Quand les trajectoires s’abîment
Ces zones grises ont un coût humain. Dans les parcours universitaires, elles se traduisent par des décrochages, des échecs ou des abandons. Sur le plan professionnel, elles entraînent fatigue, instabilité et précarité. Dans la vie sociale et affective, elles nourrissent l’isolement, l’incompréhension et la stigmatisation.
Le stigmate enferme : être perçu comme « consommateur de stup’ » plutôt que comme « personne en souffrance » ajoute une double peine. Beaucoup taisent ces trajectoires hybrides, où le soin et l’usage se mêlent. Pourtant, des ressources existent. Les communautés de pairs, les forums en ligne et les associations offrent des espaces d’échange et de reconnaissance. Ils ne remplacent pas la médecine, mais ils permettent de briser le silence et de partager des stratégies d’adaptation et de survie.
Toutes les personnes qui témoignent se rejoignent : bricoler, c’est aussi avancer et faire le chemin soi-même face à des murs, ou à la stigmatisation de la société et sa psycophobie : « Si je n’arrivais pas à vivre, c’était parce que je faisais juste pas assez d’efforts. Spoiler alert, pendant mes six années d’errance, j’ai fait que ça, faire des efforts. »
Pour une réduction des risques en santé mentale
La santé mentale des jeunes adultes ne se distribue pas en cases séparées. Elle traverse les prescriptions médicales, les diagnostics retardés, les bricolages individuels et les trajectoires abîmées. Reconnaître cette continuité est essentiel.
Une approche de réduction des risques appliquée à la santé mentale ouvre des pistes concrètes. Il s’agit de reconnaître les bricolages au lieu de les condamner, de réduire les délais d’accès au diagnostic, de former les professionnels à accueillir les usages « hors cadre », et de développer des espaces mixtes où soins et pair-aidance se rencontrent.
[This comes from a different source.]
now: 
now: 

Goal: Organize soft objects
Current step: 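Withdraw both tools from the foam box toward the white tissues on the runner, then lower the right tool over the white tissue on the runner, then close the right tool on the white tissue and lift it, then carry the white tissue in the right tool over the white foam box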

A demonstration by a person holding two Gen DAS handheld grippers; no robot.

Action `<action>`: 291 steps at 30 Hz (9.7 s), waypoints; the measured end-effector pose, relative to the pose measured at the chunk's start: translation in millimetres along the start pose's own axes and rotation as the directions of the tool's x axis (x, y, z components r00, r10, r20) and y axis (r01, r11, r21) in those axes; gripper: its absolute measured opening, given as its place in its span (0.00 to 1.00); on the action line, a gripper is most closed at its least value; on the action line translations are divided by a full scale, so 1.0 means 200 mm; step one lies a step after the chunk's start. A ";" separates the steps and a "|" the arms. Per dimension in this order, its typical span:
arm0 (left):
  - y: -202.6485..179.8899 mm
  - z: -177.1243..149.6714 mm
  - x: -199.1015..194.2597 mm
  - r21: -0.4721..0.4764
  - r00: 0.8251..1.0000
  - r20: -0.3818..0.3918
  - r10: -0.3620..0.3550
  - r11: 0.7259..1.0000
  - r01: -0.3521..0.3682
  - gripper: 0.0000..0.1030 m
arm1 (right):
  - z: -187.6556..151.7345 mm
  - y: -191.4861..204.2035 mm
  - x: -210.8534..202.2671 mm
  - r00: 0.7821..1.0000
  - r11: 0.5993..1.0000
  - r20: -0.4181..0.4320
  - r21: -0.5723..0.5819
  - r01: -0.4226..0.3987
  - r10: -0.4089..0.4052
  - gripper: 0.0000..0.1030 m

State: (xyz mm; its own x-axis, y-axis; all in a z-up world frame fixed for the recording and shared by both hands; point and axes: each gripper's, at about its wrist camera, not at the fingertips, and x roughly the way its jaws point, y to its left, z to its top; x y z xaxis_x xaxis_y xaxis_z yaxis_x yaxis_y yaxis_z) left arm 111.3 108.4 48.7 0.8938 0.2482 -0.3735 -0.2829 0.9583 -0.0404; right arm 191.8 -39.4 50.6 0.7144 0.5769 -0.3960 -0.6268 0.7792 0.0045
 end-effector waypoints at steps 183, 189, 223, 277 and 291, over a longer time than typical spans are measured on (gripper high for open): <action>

La santé mentale est un enjeu collectif. Les psychotropes, prescrits ou bricolés, en sont une composante incontournable. En clôture de ce mois, il s’agit d’une invitation à penser autrement, à écouter ce qui reste invisible, et à construire des ponts plutôt que des murs.
* Les prénoms ont été modifiés
Sources
- Santé publique France, Les consommations de médicaments psychotropes en France (2021) : notice, rapport PDF.
- Respadd
- Étude ECRIN (Université de Strasbourg), Vécu du parcours diagnostique à l’âge adulte (2022) : notice.
- Fondation FondaMental, Bipolarité : retard au diagnostic : fondation-fondamental.org
- ScienceDirect, Impact de la pandémie sur la consommation de psychotropes en France (2024) : article.